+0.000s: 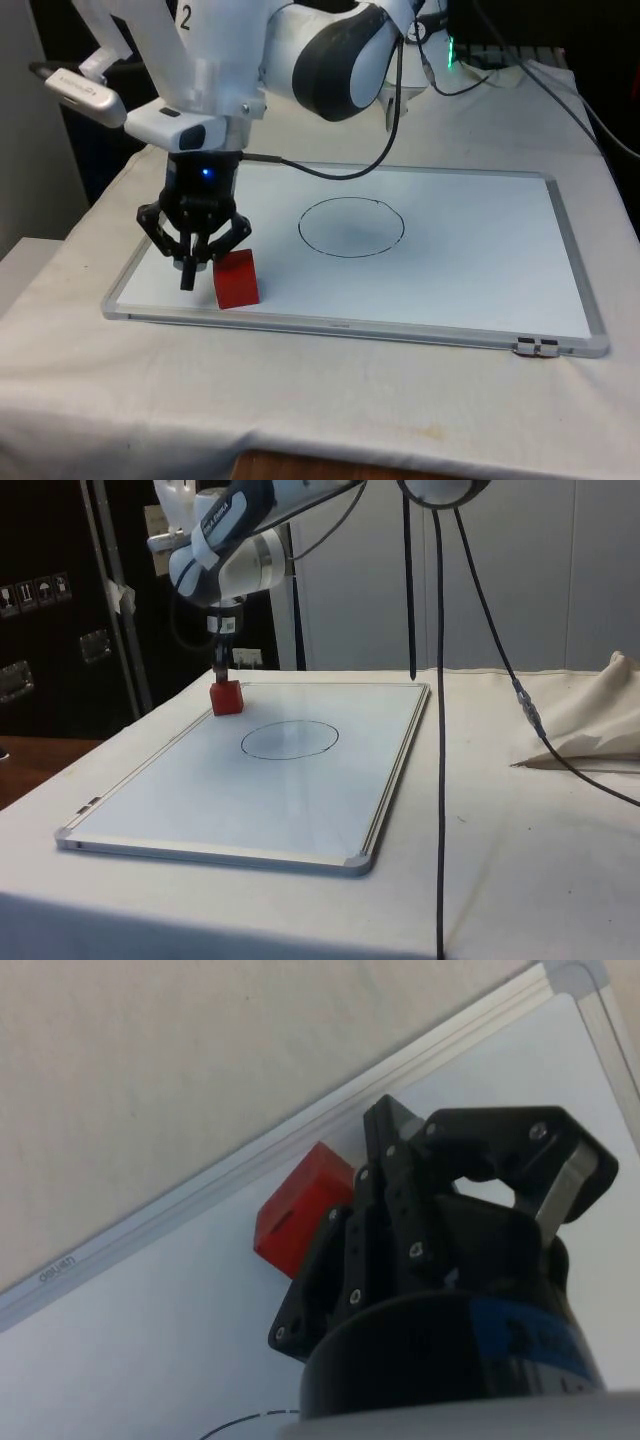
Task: Push the cube into the marked area.
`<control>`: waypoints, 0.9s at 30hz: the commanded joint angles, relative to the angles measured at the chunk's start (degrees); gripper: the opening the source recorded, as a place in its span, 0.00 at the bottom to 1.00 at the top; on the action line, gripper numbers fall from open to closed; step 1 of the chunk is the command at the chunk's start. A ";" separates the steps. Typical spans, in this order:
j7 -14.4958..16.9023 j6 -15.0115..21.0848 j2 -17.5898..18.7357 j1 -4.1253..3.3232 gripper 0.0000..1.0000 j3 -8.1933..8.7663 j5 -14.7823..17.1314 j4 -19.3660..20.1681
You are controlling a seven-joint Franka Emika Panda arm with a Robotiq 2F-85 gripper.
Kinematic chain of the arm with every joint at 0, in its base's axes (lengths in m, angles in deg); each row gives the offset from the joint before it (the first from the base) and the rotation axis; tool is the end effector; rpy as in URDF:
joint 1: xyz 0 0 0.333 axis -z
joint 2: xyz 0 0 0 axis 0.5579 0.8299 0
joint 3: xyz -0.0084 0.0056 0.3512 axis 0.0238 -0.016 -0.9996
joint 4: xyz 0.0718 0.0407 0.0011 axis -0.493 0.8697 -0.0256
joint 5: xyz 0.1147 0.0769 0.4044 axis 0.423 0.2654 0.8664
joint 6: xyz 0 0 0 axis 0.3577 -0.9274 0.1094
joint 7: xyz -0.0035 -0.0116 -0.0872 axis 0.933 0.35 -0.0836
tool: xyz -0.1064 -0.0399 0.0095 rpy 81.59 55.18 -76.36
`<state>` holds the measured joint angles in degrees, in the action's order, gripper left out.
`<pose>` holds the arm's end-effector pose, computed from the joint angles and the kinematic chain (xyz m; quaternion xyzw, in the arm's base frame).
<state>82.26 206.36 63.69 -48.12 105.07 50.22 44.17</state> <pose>0.7977 -0.2109 0.2016 0.9673 0.1848 0.1119 0.1327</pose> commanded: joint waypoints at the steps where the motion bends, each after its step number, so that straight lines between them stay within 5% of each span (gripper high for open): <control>1: 0.57 0.80 -0.11 -0.06 0.00 -0.40 0.34 0.06; 8: 0.17 0.23 -0.63 -1.78 0.00 -0.11 0.06 0.63; 9: 0.00 0.00 -0.17 -1.38 0.00 -0.06 0.00 0.06; 14: 0.17 -1.20 -0.80 -2.35 0.00 0.06 -0.23 0.40; 25: 2.29 -4.93 -2.64 -3.15 0.00 0.34 -0.11 3.04; 27: 1.95 -5.21 -2.06 -2.75 0.00 0.29 -0.06 2.01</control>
<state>84.38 200.80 61.40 -50.93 105.35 50.16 46.52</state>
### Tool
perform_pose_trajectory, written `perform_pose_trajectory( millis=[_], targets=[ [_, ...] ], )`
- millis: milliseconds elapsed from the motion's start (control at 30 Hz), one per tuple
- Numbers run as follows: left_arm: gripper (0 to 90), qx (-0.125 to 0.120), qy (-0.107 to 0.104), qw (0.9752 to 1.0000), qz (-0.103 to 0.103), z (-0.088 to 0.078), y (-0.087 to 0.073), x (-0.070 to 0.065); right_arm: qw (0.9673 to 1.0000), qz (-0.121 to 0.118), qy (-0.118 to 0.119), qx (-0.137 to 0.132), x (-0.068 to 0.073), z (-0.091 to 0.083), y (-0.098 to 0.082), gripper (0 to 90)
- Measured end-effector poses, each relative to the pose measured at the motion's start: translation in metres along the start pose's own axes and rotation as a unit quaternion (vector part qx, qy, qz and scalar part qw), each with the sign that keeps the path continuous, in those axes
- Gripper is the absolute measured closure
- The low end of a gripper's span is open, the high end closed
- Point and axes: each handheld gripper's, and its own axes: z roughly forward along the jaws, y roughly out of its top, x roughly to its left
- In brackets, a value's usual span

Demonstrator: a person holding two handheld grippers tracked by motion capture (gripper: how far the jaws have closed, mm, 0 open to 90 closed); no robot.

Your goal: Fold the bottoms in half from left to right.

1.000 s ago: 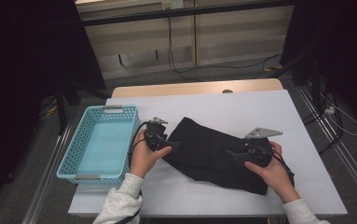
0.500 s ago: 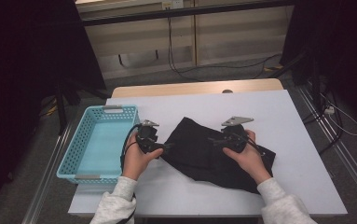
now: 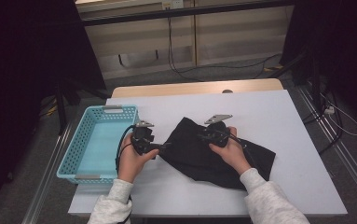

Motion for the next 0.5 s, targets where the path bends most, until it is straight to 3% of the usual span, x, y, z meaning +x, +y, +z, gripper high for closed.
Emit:
perform_pose_trajectory(
  millis=[33,133,233,400,500],
  targets=[
    [17.4,0.001,-0.001,1.0,-0.004,0.0,-0.001,0.0,1.0,-0.002,0.008,0.002,0.0,0.0,0.0,81.0],
    [17.7,-0.001,0.003,1.0,-0.001,0.0,-0.002,0.0,0.9999,-0.011,0.012,0.003,0.0,0.001,0.002,83.9],
    [18.0,-0.004,0.007,1.0,-0.002,-0.001,-0.002,0.0,0.9999,-0.001,0.016,0.001,-0.001,-0.003,0.004,84.5],
    [18.0,-0.005,0.007,1.0,0.002,-0.001,-0.003,-0.001,0.9995,0.015,0.023,-0.016,-0.005,-0.023,0.009,84.6],
    [17.9,-0.003,0.002,1.0,-0.001,0.0,-0.003,-0.001,0.9996,0.009,0.024,-0.016,-0.003,-0.033,0.009,84.6]
  ],
)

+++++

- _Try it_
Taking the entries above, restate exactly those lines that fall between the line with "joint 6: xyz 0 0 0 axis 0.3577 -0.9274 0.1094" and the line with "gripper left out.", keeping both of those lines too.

- _Solution_
joint 6: xyz 0 0 0 axis 0.3577 -0.9274 0.1094
joint 7: xyz -0.0035 -0.0116 -0.0872 axis 0.933 0.35 -0.0836
tool: xyz -0.1064 -0.0399 0.0095 rpy 81.59 55.18 -76.36
`<state>` holds the measured joint angles in degrees, in the action's order, gripper left out.

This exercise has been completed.